Theo remained silent as he played with my hand. “I found this story on the internet about a guy from Ireland earlier tonight,” he began. It didn’t surprise me in the least that he was avoiding answering my question about his life in Minneapolis.

“He was about the same age as me when he realized he liked boys instead of girls, but he knew if he admitted it, he’d lose everything. It was the late sixties, I think, and his family were very faithful Catholics. So he never told anyone, but then when he was in his early teens, he fell in love with a boy who lived a couple towns away. It took him months to work up the nerve to talk to the boy. They became friends and then eventually more when the boy admitted his love. The other boy felt the same way, but they knew they had to hide it. The first boy had a scholarship or something like that for college and the other boy was set to go to a different college. They didn’t know what to do.”

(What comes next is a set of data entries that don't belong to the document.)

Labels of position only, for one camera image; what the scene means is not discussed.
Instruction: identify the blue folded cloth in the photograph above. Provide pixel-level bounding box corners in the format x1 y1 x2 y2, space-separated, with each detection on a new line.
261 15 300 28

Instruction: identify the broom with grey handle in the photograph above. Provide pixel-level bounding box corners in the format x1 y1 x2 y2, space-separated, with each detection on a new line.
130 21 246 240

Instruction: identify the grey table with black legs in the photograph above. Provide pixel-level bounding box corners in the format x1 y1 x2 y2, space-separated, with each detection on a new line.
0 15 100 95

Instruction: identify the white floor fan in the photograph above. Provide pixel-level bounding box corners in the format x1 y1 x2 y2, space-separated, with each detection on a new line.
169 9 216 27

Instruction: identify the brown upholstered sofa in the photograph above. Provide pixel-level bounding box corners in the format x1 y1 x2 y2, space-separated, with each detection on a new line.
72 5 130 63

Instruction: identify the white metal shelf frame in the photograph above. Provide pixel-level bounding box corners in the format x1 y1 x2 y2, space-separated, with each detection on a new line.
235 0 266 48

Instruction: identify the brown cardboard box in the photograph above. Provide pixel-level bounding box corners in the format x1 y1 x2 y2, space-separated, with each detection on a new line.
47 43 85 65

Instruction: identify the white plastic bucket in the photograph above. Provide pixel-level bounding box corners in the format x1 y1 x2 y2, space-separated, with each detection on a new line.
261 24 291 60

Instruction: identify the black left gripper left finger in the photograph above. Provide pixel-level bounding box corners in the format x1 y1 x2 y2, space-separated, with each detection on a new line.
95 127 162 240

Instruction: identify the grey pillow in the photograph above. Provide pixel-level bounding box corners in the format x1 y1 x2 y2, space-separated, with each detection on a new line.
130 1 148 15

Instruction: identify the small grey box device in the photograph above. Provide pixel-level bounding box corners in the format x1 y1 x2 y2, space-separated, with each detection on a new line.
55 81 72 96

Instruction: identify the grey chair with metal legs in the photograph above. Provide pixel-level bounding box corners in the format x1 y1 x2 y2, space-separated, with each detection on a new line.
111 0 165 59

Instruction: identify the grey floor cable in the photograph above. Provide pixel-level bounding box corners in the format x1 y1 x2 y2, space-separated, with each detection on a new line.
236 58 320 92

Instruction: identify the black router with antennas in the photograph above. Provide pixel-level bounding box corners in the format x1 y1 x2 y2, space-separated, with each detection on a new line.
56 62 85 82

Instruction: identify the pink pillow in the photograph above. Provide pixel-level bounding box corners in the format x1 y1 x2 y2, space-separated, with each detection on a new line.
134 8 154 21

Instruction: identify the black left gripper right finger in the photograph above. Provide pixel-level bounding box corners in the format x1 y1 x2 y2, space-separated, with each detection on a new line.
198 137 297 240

“Fate was going to tear them apart,” I murmured.

“It did so much more than that,” Theo responded. “The relationship was discovered. The second boy denied it, but the first boy eventually admitted he loved the second boy. He was sent directly to the priest who ran the school. The priest told him he had a disease but that it was curable. The boy didn’t want to lose his college scholarship, so he agreed to get therapy. He was sent to a sanitarium for outpatient therapy. The doctor said the treatment would cure the boy. He didn’t really understand it but agreed. He was made to change into a hospital gown and was strapped to a chair. They began to show him pictures of men and women. He said he felt that first jolt of electricity everywhere and that he screamed in pain. He begged to be released from the chair, but they finished the session. He lost track of how many times they shocked him. He was assured the treatment was normal and he’d be cured soon.”

“What happened to the other boy?” I asked.

“The boys secretly started seeing each other again whenever they could. The first boy kept going to the treatments to protect the second boy. He knew there would be less suspicion cast on both of them if he went along with getting cured. Just before the first boy turned eighteen, he saw the boy he loved get killed in a biking accident. The boy was devastated. He couldn’t even publicly mourn his loss. After that, the only chance he had of getting out of that small town was his scholarship. It was all he had left. So he went to a few more treatments but it was so painful, especially because they would bring up the name of the boy he’d loved so much and he’d have to say out loud that he hadn’t loved the boy. It broke him. He stopped going to the treatments, gave up his chance at college and got a job at a factory instead. He went to gay clubs and had sex with a lot of men but never developed a relationship with anyone. He couldn’t give up the boy he still loved.”

“What happened to him?” I asked. My heart broke for the nameless, faceless boy.